BUG/MAJOR: sched: protect task during removal from wait queue

The issue addressed by commit fbb934da9 ("BUG/MEDIUM: stick-table: fix
a race condition when updating the expiration task") is still present
when thread groups are enabled, but this time it lies in the scheduler.

What happens is that a task configured to run anywhere might already
have been queued into one group's wait queue. When updating a stick
table entry, sometimes the task will have to be dequeued and requeued.

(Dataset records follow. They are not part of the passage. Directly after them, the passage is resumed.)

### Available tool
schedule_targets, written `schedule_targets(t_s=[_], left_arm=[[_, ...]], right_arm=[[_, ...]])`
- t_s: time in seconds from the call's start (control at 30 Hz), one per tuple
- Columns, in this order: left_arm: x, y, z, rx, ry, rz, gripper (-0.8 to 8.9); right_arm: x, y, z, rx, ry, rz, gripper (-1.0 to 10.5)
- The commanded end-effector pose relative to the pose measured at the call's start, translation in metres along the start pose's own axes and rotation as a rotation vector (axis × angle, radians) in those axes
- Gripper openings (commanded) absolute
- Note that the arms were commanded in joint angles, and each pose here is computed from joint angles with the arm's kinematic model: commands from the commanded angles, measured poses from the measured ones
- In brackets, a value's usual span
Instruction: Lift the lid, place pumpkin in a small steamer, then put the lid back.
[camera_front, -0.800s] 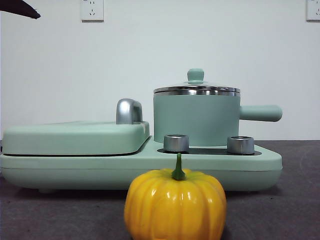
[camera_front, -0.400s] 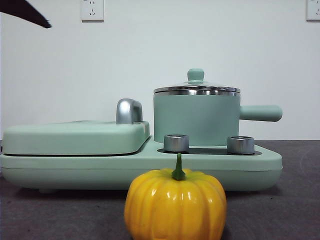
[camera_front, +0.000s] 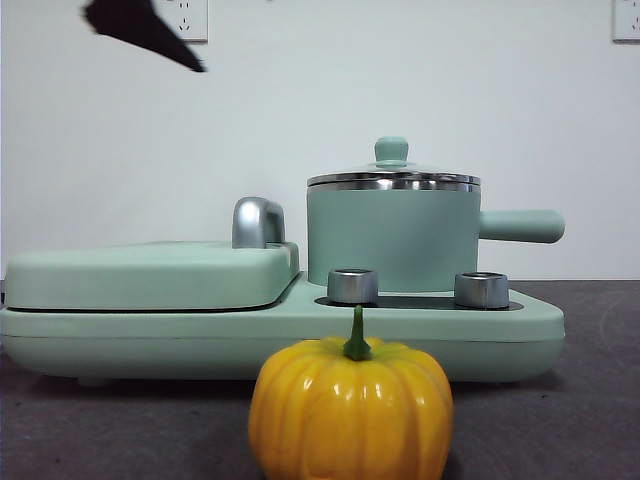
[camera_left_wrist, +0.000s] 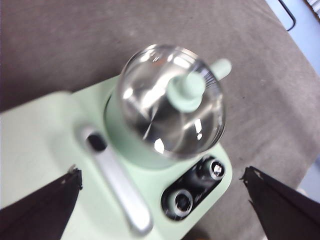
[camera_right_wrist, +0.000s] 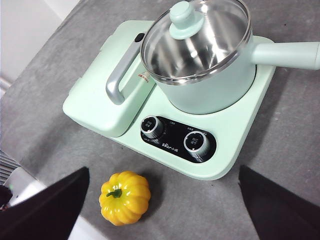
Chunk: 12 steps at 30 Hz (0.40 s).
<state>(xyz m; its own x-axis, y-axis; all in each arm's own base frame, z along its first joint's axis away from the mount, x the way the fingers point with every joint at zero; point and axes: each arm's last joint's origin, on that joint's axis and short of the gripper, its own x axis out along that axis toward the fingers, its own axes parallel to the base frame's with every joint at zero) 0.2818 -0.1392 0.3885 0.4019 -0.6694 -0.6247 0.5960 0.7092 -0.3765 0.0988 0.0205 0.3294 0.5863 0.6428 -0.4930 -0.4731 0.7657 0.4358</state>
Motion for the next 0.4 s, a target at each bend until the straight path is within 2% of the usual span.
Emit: schedule_targets(t_s=[0.03, 0.2, 0.4], left_arm=[[0.015, -0.007, 0.019, 0.019, -0.001, -0.019, 5.21], [0.045, -0.021, 0.042, 0.058, 0.064, -0.007, 5.21], [0.080, -0.044, 0.060, 0.149, 0.104, 0.032, 5.21]], right_arm=[[-0.002, 0.002, 0.004, -0.032, -0.018, 0.003, 4.8], [-0.002, 0.002, 0.005, -0.035, -0.023, 0.003, 4.8], [-0.002, 0.003, 0.006, -0.046, -0.038, 0.004, 4.8]])
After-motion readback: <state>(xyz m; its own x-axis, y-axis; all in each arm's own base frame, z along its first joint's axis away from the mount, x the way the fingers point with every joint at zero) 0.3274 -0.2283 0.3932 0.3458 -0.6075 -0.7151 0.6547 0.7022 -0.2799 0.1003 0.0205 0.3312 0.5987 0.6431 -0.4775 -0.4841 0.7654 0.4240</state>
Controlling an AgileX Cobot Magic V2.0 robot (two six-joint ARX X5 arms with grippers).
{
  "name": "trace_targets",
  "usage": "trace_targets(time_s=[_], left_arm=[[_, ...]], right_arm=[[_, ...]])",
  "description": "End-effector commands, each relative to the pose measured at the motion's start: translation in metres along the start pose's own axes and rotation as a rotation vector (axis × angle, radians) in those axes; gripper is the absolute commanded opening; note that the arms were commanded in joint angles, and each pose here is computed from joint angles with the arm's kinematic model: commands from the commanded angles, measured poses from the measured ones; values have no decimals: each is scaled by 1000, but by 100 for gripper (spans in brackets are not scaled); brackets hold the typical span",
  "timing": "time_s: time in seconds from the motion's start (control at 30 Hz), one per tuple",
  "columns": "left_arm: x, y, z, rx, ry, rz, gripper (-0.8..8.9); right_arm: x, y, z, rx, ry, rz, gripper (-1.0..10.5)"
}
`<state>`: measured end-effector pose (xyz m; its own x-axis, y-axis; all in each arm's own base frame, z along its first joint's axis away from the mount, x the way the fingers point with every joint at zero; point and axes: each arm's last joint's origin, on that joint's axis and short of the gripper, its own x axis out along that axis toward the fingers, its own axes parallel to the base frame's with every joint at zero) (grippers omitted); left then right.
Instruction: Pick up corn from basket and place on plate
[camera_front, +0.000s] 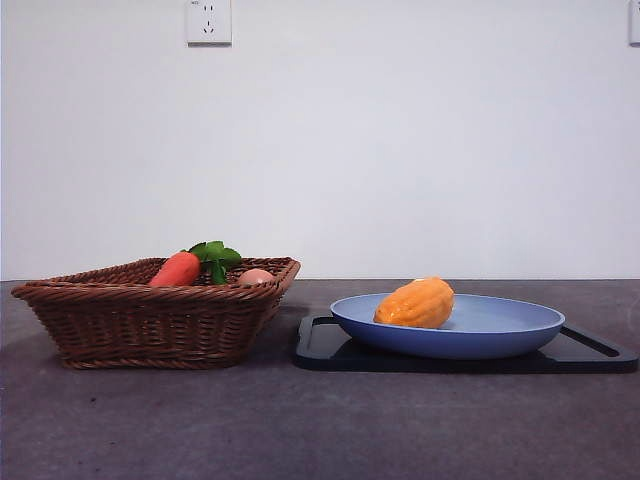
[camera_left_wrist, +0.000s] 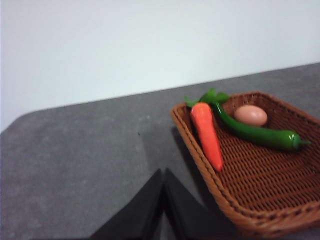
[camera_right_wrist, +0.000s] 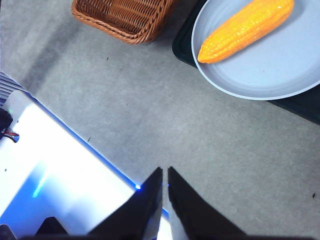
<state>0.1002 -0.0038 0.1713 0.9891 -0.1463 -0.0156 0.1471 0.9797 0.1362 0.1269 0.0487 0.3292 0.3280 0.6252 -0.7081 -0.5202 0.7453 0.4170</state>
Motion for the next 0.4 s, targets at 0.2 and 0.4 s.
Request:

For this a lock is taken on the current thread group's wait queue lock,
but while this is necessary for the queuing, it's not sufficient for
dequeuing since another thread might be in the process of expiring this
task under its own group's lock which is different. This is easy to test
using 3 stick tables with 1ms expiration, 3 track-sc rules and 4 thread
groups. The process crashes almost instantly under heavy traffic.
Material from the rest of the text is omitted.